Additional dataset cleaning

In a second step, we cleaned the dataset further. We wrote a script using the OpenAI GPT-4o API to correct spelling and formatting errors in the dataset. We also replaced all non-english text with its english translation. The files in this dataset are no valid csv files anymore, since we saw no real value in keeping this and rather wanted quotes to indicate speech instead of csv cells.

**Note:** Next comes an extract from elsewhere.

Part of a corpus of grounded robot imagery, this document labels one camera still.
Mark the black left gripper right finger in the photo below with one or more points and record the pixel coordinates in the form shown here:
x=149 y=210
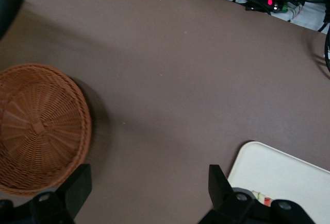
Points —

This resulted in the dataset containing the following stats:

Contained characters:

\n !"#$%&'()*+,-./0123456789:;=>?@ABCDEFGHIJKLMNOPQRSTUVWXYZ[\]_abcdefghijklmnopqrstuvwxyz{}

Dataset statistic	Value
Number of characters	9_464_453
Number of words	1_650_488
Number of lines	97_320
Number of episodes	320

Tokenizer	Number of tokens
gpt2	2_645_535
bpe-metaspace-256	5_408_876
bpe-metaspace-512	4_408_487
bpe-metaspace-1024	3_742_422
bpe-metaspace-2048	3_266_730
bpe-metaspace-4096	2_758_775
bpe-metaspace-8192	2_502_578
bpe-metaspace-16384	2_299_998
bpe-metaspace-32768	2_214_748
bpe-metaspace-punctuation-256	5_513_513
bpe-metaspace-punctuation-512	4_616_172
bpe-metaspace-punctuation-1024	3_999_017
bpe-metaspace-punctuation-2048	3_578_651
bpe-metaspace-punctuation-4096	3_283_946
bpe-metaspace-punctuation-8192	3_072_418
bpe-metaspace-punctuation-16384	2_930_145
bpe-metaspace-punctuation-32768	2_930_145
bpe-whitespace-punctuation-256	6_411_811
bpe-whitespace-punctuation-512	5_701_827
bpe-whitespace-punctuation-1024	5_199_226
bpe-whitespace-punctuation-2048	4_836_910
bpe-whitespace-punctuation-4096	4_575_052
bpe-whitespace-punctuation-8192	4_392_871
bpe-whitespace-punctuation-16384	4_275_554
bpe-whitespace-punctuation-32768	4_212_987

Pretraining

We pretrain on a plain english dataset. For this we use a subset of the Gutenberg corpus which is in english language. The dataset is called gutenberg_english and is available on Huggingface datasets.

Stats:

The dataset is ~10GB in size. That are around 48k books and results in ~5 billion tokens (with the gpt2 tokenizer).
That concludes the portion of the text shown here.